Each line below with the word "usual" needs to be copied.
(INFORMATION SHOWN Opens)
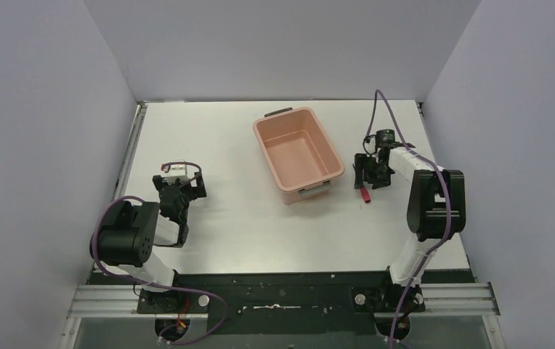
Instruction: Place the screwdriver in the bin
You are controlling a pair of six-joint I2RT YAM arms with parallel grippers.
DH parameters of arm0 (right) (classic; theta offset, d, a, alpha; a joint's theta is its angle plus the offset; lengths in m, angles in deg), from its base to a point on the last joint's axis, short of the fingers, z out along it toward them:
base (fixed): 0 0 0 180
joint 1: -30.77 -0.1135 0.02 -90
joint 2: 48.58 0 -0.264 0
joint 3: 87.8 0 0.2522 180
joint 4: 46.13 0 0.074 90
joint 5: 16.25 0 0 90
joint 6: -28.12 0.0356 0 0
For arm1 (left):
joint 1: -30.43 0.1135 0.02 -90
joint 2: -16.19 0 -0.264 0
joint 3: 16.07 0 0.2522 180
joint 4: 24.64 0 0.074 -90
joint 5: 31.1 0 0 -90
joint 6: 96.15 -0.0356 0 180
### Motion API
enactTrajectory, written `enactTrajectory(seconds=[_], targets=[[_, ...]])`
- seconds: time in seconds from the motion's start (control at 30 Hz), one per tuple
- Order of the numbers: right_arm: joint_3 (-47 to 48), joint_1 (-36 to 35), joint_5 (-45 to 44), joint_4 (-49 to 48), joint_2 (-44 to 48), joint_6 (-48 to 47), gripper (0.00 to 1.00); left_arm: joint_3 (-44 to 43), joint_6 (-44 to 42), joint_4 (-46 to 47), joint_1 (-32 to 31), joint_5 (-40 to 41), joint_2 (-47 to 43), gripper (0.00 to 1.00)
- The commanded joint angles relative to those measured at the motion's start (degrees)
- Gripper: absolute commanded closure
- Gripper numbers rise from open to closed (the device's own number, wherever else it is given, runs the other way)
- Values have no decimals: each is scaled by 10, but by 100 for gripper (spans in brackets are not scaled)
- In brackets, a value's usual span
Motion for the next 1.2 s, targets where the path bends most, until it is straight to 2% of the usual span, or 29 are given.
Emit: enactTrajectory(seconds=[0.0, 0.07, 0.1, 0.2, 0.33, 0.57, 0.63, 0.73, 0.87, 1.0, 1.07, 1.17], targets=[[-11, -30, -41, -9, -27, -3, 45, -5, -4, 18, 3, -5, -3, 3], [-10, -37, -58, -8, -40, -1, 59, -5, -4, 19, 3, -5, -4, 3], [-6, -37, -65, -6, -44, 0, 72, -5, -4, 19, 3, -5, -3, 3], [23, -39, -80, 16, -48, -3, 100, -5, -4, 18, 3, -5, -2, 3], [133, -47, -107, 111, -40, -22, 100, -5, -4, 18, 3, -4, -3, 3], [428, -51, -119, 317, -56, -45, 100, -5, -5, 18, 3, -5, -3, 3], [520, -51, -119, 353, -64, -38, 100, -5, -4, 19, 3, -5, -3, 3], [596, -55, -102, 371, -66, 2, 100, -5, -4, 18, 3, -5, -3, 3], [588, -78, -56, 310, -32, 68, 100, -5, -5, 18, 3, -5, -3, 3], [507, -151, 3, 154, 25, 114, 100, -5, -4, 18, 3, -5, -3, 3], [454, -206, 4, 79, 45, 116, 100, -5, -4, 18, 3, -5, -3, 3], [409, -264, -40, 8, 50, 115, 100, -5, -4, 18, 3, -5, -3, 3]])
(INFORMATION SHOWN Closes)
» ANSWER AREA
- In brackets, a value's usual span
Motion for the next 1.2 s, targets where the path bends most, until it is straight to 2% of the usual span, or 29 are given.

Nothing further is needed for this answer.